Les enfants qui fraternisent sous le
Soleil correspondent d'autant mieux aux Gémeaux que cette
constellation zodiacale nous vaut les jours les plus longs. Il est vrai
que Castor et Pollux étaient du même sexe, alors qu'un garçon et une
fillette les remplacent dans le Tarot. Le symbolisme n'en est pas affecté,
car le nouvel Adam et la nouvelle Ève de l'arcane XIX pourraient fort bien
s'accommoder de la lyre qui est le principal attribut des fils de Léda,
issus du même neuf que leur sueur Hélène. On peut se demander si celle-ci,
reine de beauté, n'a pas été substituée par les imagiers à l'un de ses
frères; toujours est-il que pareille substitution se justifie
symboliquement.
Quant à la lyre, son absence est à
regretter, car c'est aux accords d'harmonie qu'en tire un puissant artiste
que les pierres s'animent et s'assemblent d'elles-mêmes, comme lors de la
construction des remparts de Thèbes, la ville sainte, par l'effet des
incantations d'Amphion. Le mur d'enceinte de la cité de paix se
reconstruira de même, à l'aide de matériaux animés, dociles aux
sollicitations musicales du Grand Art, dont la magie réveille
l'Homme-Ouvrier endormi en l'Homme-Matière Pierres vivantes, les hommes se
conforment aux accords de la lyre pour s'unir harmonieusement ; de leur
union naît l'édifice sacré de la civilisation définitive de l'ensemble des
humains.
Travaillant sur l'humaine substance,
matière première effective du Grand OEuvre, les Enfants de la Lumière
transmuent le plomb vil des bas instincts en pur or moral et intellectuel.

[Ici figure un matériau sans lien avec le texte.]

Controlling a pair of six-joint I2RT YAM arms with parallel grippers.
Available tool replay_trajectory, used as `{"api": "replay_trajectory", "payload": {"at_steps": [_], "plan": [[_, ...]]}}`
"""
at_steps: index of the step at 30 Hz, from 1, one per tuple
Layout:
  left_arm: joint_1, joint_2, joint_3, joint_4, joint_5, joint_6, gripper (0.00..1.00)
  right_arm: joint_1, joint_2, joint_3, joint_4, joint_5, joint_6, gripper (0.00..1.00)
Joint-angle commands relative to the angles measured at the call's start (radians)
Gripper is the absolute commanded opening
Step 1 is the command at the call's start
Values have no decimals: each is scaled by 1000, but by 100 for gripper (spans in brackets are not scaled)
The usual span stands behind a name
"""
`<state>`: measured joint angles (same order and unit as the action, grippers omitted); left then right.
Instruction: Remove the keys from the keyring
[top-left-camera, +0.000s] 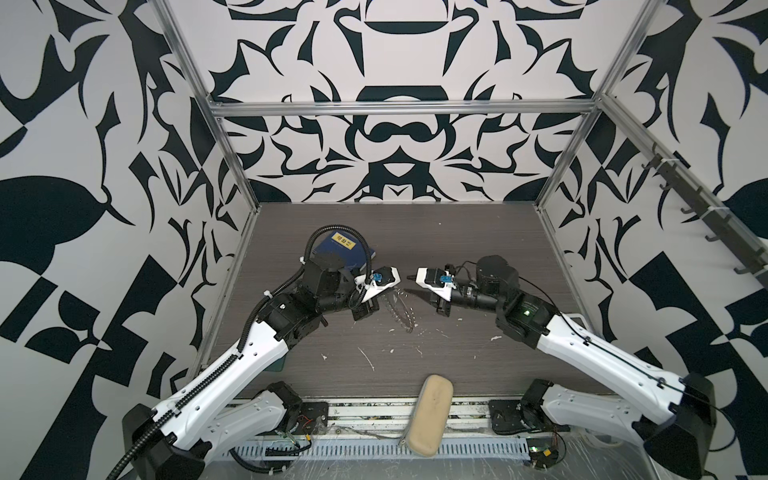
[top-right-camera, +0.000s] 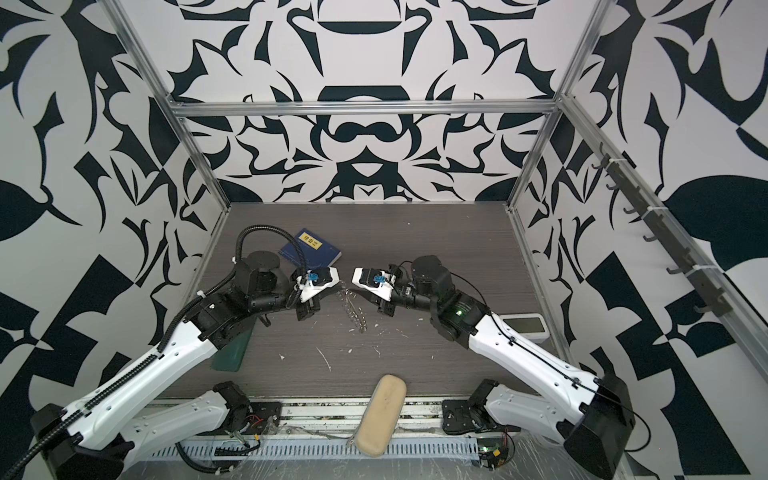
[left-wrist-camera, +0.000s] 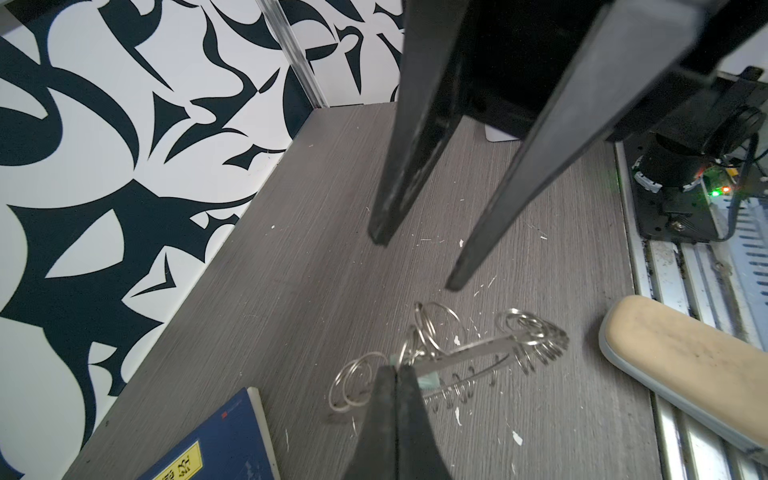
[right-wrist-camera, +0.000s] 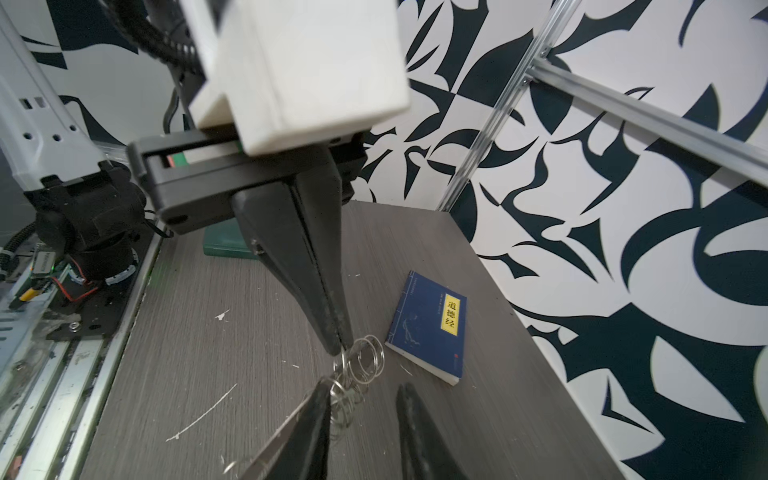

D'un ignorant sottement égoïste, ils s'efforcent de faire un sage soucieux
d'entrer en harmonie avec la vie, afin de vivre en beauté. Artistes
amoureux de l'Art, ils peinent avec joie, heureux de produire. Ils ont
reconquis le Paradis, car ils aiment le travail divin, auquel ils se sont
librement associés afin de contribuer à débrouiller le chaos humanitaire,
conformément aux intentions créatrices. Nous retrouvons l'Éden perdu dès
que nous acceptons notre tâche de créatures condamnées au travail, non par punition, mais par nécessité d'avancement;
car nous ne pouvons nous relever de la déchéance animale qu'en consentant
à travailler de notre plein gré, par goût et par amour. D'esclaves
contraints ou d'âpres mercenaires, nous devenons Libres-Artistes,
Libres-Constructeurs ou Francs-Maçons réalisateurs du plan de l'Architecte
Suprême, du fait de notre compréhension de l'inéluctable loi de la vie,
qui est celle du Travail.
Le Tarot de Charles VI et d'autres à
sa suite, placent sous le Soleil une gracieuse jeune fille, debout ou
assise, qui tient une quenouille et semble filer aux hommes une destinée
moins sombre que celle dont les Parques nous gratifient. D'autres
variantes offrent l'image d'un cavalier apocalyptique lancé à travers une
pluie de flammes, sous l'abri de l'étendard déployé de la foi
solaire.
Interprétations divinatoires
La lumière primordiale coordinatrice
du chaos. Le verbe qui éclaire tout homme venant en ce monde. La raison
surhumaine illuminative de tous les esprits. La clarté spirituelle qui
dissipe l'obscurité au sein de laquelle nous nous débattons. Apollon
victorieux du Serpent Python. Le vrai savoir devant lequel s'évanouissent
les fantasmagories du visionnarisme. Illumination géniale. Poésie,
Beaux-Arts.
Fraternité, harmonie, paix, amitié,
bonne entente, arbitrage. Noblesse, générosité, affection, grandeur d'âme.
Éden retrouvé, bonheur calme et durable, mariage, joies conjugales, clarté
de jugement. Goûts et talents artistiques.
Gloire, honneurs, célébrité.
Attachement à ce qui brille, vanité, besoin de se faire admirer, désir de
paraître, frivolité, affectation, pose, manque de sens pratique. Idéalisme
douloureux, incompatible avec le sens de la réalité brutale. Artiste ou
poète condamné à vivre dans la misère et dont le mérite ne sera reconnu
qu'après sa mort. Irritabilité, susceptibilité.